罪人との交わりと断食をめぐる論争 マルコ2章13-22節 


 

 今回の箇所には、「罪人との交わり」をめぐる論争(13-17節)と「断食」をめぐる論争(18-22節)があります。

 一つ目の論争(対立)が起こったのは、「レビ」(マタイ)が開催した盛大な宴会に、パリサイ人が嫌っていた大勢の「罪人や取税人」たちも招かれていて食卓に着いていたからです。それを見たパリサイ人は「なぜ、あの人は取税人や罪人たちと一緒に食事をするのですか」と批判しました(参 ルカ15:1-2)。自分たちの律法の伝統に従って歩もうとしない人々との交わりによって自分たちが汚されると考えていたパリサイ人にとって、主イエスの行動はあまりにもラディカル(急進的)であったのです。

 主は批判に対して、「医者を必要とするのは、丈夫な人ではなく病人です。わたしが来たのは、正しい人を招くためではなく、罪人を招くためです」(17節)と、ことわざを引用され、ご自身の働きにそれを適用されました。主はご自身を医者にたとえて、ご自身がこの地上に来られた目的は、自分を正しいと考えている者(神の前に「正しい人」はいないが、パリサイは、自分を正しく罪の赦しを必要としていない者と考えている)ではなく、罪という病気を自覚している者を癒やすためであると答えられました。

 パリサイ人は取税人や罪人たちを、自分が汚されないためには遠ざけるべき取るべき存在として見ているのに対して、主は彼らを愛すべき存在として見ていて、彼らを「悔い改め」(ルカ5:32)へと導くために交わりをあえて厭わないのです。

 二つの目の論争(対立)は、「断食」をめぐるものでした。「ヨハネの弟子たちやパリサイ人の弟子」は断食をしていたのに、主の弟子たちは断食をしていなかったからです。パリサイ人は週に二度の断食を行っていました(参 ルカ18:12)。なぜ律法に命じられていない断食を行っていたのでしょうか。おそらく自分たちの敬虔のあかしと考えていたのでしょう。バプテスマのヨハネの弟子たちは、来たるべきさばきに備えての悔い改めのあかしとして断食を行っていたのかもしれません。

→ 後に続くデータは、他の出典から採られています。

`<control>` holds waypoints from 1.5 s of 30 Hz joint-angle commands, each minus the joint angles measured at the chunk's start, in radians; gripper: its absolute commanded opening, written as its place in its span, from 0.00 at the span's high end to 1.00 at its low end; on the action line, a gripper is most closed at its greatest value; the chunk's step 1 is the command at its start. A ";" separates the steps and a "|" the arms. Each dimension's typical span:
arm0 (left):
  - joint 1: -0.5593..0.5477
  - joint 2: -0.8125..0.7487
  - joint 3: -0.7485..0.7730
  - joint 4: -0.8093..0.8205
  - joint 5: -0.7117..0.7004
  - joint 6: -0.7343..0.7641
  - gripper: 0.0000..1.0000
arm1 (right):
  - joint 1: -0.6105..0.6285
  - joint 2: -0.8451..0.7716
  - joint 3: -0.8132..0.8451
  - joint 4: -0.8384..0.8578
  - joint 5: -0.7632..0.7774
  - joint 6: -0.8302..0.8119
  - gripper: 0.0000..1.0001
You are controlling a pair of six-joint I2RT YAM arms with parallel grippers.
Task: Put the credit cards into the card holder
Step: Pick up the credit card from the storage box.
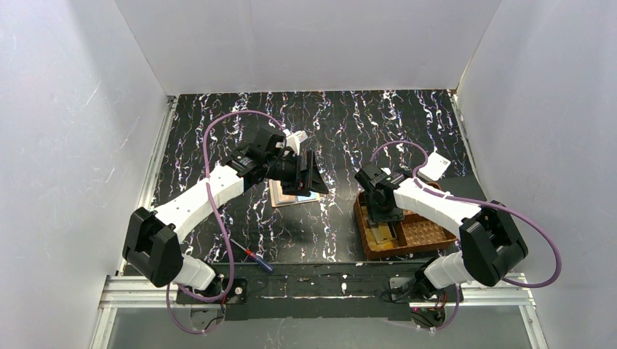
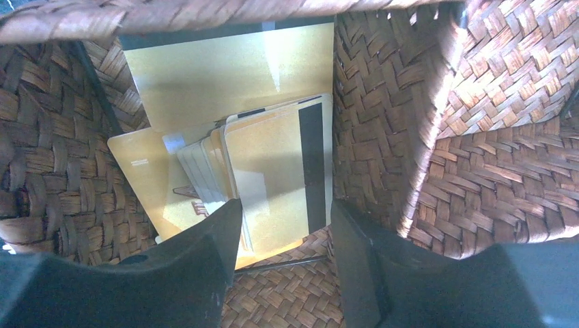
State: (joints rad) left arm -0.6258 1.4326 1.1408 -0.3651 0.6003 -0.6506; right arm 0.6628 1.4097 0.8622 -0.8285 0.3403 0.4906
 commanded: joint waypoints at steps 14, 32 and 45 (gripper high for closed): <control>-0.005 -0.034 0.012 -0.003 0.021 0.014 0.23 | -0.007 -0.006 0.020 -0.022 0.045 0.002 0.39; -0.005 -0.036 0.015 -0.004 0.023 0.014 0.23 | -0.007 -0.028 0.053 -0.085 0.091 0.017 0.54; -0.005 -0.034 0.021 0.005 0.030 0.005 0.23 | -0.007 -0.015 0.120 -0.198 0.189 0.012 0.67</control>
State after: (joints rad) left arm -0.6258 1.4326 1.1408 -0.3651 0.6070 -0.6507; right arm 0.6617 1.4014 0.9463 -0.9456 0.4407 0.5001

 主は弟子たちが断食しない理由を、ご自身を「花婿」に、弟子たちを「花婿に付き添う友人たち」にたとえて、「花婿が一緒にいる間は、断食できないのです」と答えられました。当時の婚宴は一週間に及ぶものであったといわれます。喜びの祝宴に断食はふさわしくないでしょう。しかし、主は「花婿が取り去られる日」には「断食をします」と、適切な時には弟子たちが断食をすると答えておられます。

 主イエスは新しいもの(キリストにある生き方)と古いもの(形骸化したユダヤ教の伝統に縛られた生き方)が相いれないことを二つのたとえで説明しています(21,22節)。一つは、着古した衣に「真新しい布切れ」で継ぎ当てをするなら、洗濯したときに強い新しい布切れが古い衣を引き裂いてしまうことをあげています。もう一つは弾力性を失ってもろくなった古い皮袋に新しいぶどう酒を入れるなら、新しいぶどう酒の発酵の圧力に耐えられずに古い皮袋が裂けてしまうことをあげています。

 主は断食を禁じたり、批判はされませんでした。しかし、形式的で強制化された断食は、主によってもたらされた新しいいのちから、自由や喜びを失わせるものであることを示されたのです。


          このメッセージは2023.12.10のものです。